» COLLECTED MATERIAL
##########

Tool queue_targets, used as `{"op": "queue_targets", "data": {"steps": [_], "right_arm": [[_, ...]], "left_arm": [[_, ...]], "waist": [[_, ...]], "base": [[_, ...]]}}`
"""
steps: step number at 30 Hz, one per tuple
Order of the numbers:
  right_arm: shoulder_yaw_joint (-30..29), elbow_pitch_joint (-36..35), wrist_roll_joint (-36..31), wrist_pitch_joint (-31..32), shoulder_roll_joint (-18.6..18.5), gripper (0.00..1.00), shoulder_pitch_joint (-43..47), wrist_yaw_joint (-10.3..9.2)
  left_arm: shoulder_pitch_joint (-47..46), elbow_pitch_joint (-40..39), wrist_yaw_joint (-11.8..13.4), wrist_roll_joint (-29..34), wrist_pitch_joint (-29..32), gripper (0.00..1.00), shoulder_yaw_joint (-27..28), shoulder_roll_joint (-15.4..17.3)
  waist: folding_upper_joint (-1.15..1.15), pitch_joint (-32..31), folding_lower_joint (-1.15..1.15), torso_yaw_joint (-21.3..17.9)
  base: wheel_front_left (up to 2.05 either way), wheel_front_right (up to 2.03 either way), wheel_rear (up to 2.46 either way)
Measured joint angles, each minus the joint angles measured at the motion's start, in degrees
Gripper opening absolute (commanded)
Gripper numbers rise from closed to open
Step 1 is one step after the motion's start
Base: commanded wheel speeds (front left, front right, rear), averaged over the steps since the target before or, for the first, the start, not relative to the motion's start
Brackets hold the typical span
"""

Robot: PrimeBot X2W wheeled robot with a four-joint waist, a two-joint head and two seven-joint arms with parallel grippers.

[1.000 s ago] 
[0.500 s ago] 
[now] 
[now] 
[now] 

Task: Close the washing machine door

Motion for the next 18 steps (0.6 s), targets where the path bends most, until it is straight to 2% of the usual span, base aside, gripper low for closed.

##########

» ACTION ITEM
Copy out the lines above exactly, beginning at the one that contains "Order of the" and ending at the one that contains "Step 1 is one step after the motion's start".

» RESULT FOR THIS TASK
Order of the numbers:
  right_arm: shoulder_yaw_joint (-30..29), elbow_pitch_joint (-36..35), wrist_roll_joint (-36..31), wrist_pitch_joint (-31..32), shoulder_roll_joint (-18.6..18.5), gripper (0.00..1.00), shoulder_pitch_joint (-43..47), wrist_yaw_joint (-10.3..9.2)
  left_arm: shoulder_pitch_joint (-47..46), elbow_pitch_joint (-40..39), wrist_yaw_joint (-11.8..13.4), wrist_roll_joint (-29..34), wrist_pitch_joint (-29..32), gripper (0.00..1.00), shoulder_yaw_joint (-27..28), shoulder_roll_joint (-15.4..17.3)
  waist: folding_upper_joint (-1.15..1.15), pitch_joint (-32..31), folding_lower_joint (-1.15..1.15), torso_yaw_joint (-21.3..17.9)
  base: wheel_front_left (up to 2.05 either way), wheel_front_right (up to 2.03 either way), wheel_rear (up to 2.46 either way)
Measured joint angles, each minus the joint angles measured at the motion's start, in degrees
Gripper opening absolute (commanded)
Gripper numbers rise from closed to open
Step 1 is one step after the motion's start

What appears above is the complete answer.